## Instructions for the task
When you reach the line containing "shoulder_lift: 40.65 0" in the entries below, begin reproducing lines exactly, and stop once the line containing "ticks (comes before" is done.

## Supplied information
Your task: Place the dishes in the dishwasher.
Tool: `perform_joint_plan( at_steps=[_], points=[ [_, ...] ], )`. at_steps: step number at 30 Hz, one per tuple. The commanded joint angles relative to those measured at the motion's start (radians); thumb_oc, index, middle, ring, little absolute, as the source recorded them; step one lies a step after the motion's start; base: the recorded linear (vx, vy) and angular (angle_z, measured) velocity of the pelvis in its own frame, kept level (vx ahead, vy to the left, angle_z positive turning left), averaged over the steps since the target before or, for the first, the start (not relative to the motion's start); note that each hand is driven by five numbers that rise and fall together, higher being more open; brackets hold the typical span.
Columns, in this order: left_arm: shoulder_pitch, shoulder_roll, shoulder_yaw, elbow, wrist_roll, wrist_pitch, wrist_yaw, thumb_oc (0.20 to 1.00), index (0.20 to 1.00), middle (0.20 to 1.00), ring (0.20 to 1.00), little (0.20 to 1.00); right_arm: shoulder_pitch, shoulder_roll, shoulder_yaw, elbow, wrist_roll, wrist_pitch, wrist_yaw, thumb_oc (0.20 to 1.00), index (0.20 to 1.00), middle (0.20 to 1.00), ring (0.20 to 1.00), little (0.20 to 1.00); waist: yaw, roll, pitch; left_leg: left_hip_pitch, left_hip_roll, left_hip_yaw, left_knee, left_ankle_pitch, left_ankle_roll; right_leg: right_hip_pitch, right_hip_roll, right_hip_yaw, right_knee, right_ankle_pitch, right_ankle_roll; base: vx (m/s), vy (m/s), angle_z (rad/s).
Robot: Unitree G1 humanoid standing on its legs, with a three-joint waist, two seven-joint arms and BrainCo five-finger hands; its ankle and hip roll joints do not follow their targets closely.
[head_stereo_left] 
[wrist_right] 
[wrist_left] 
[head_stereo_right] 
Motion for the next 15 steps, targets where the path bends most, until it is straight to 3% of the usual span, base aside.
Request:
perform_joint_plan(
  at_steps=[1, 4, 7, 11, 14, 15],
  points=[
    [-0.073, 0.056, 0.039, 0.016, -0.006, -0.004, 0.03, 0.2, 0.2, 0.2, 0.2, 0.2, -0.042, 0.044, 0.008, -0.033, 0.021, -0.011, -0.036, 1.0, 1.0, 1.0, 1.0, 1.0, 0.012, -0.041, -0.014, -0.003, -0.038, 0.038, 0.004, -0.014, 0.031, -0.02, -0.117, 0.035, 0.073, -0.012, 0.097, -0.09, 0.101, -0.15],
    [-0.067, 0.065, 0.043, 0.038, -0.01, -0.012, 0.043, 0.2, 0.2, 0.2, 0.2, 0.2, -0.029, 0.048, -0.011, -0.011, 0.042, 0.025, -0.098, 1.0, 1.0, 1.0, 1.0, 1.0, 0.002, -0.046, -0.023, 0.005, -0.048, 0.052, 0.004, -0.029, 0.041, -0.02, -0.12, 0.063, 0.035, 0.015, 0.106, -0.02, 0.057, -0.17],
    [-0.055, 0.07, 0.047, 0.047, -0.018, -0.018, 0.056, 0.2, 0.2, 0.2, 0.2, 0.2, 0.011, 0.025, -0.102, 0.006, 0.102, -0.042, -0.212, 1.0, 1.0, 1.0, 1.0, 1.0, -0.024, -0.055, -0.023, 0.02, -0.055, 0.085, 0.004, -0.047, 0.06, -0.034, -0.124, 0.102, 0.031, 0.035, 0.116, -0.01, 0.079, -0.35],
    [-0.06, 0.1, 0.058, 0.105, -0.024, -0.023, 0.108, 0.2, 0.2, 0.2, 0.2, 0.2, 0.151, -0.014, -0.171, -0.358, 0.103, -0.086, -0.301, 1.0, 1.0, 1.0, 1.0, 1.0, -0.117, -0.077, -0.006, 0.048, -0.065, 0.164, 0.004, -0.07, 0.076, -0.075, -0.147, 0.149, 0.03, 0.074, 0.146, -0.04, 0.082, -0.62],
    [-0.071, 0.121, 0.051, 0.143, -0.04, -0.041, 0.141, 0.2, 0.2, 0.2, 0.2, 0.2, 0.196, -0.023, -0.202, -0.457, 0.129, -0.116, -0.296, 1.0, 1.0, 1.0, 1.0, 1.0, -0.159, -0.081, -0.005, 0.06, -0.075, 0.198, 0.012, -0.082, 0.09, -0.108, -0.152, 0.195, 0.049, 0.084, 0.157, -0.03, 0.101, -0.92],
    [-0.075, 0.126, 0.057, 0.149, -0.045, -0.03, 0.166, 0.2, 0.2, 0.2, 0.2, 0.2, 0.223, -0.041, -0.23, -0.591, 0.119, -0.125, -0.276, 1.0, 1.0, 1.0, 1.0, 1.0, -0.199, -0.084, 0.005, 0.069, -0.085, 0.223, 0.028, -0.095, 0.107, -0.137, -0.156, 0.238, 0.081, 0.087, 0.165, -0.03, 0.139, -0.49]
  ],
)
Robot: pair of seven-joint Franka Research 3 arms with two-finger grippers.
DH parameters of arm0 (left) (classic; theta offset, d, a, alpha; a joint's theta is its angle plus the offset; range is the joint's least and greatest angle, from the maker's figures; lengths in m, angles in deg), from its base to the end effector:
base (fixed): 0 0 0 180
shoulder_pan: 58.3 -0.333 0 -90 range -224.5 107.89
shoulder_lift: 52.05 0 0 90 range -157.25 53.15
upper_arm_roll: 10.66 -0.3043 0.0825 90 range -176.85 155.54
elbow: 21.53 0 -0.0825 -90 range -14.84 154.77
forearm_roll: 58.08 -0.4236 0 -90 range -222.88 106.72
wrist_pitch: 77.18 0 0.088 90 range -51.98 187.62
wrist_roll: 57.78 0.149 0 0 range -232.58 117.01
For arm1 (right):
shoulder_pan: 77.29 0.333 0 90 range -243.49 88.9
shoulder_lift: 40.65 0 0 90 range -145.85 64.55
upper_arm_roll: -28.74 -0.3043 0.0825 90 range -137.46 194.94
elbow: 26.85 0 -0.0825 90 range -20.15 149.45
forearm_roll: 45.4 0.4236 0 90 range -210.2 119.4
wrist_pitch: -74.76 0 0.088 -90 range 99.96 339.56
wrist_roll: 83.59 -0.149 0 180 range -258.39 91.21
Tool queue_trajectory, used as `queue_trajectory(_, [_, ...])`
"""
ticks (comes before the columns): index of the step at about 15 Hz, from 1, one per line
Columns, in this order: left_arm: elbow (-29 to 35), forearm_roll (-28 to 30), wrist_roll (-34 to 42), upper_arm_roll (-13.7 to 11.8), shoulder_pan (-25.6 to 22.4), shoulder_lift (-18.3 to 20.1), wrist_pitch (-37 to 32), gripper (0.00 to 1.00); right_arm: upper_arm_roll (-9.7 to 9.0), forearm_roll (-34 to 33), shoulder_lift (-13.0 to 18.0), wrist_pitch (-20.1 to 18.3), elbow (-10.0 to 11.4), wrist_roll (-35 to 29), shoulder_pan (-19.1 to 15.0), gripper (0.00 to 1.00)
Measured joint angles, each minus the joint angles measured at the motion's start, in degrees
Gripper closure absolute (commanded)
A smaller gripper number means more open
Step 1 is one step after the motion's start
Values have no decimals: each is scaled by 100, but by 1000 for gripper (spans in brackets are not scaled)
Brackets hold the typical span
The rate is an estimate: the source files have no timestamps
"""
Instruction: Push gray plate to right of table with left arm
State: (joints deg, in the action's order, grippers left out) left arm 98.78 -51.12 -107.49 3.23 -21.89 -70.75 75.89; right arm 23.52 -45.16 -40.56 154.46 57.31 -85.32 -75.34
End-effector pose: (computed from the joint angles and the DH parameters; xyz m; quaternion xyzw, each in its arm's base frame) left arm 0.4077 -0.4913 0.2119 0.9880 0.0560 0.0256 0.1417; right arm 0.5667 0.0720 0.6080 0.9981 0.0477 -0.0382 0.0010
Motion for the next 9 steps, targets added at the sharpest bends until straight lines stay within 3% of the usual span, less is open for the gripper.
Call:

## Finished task
shoulder_lift: 40.65 0 0 90 range -145.85 64.55
upper_arm_roll: -28.74 -0.3043 0.0825 90 range -137.46 194.94
elbow: 26.85 0 -0.0825 90 range -20.15 149.45
forearm_roll: 45.4 0.4236 0 90 range -210.2 119.4
wrist_pitch: -74.76 0 0.088 -90 range 99.96 339.56
wrist_roll: 83.59 -0.149 0 180 range -258.39 91.21
Tool queue_trajectory, used as `queue_trajectory(_, [_, ...])`
"""
ticks (comes before the columns): index of the step at about 15 Hz, from 1, one per line

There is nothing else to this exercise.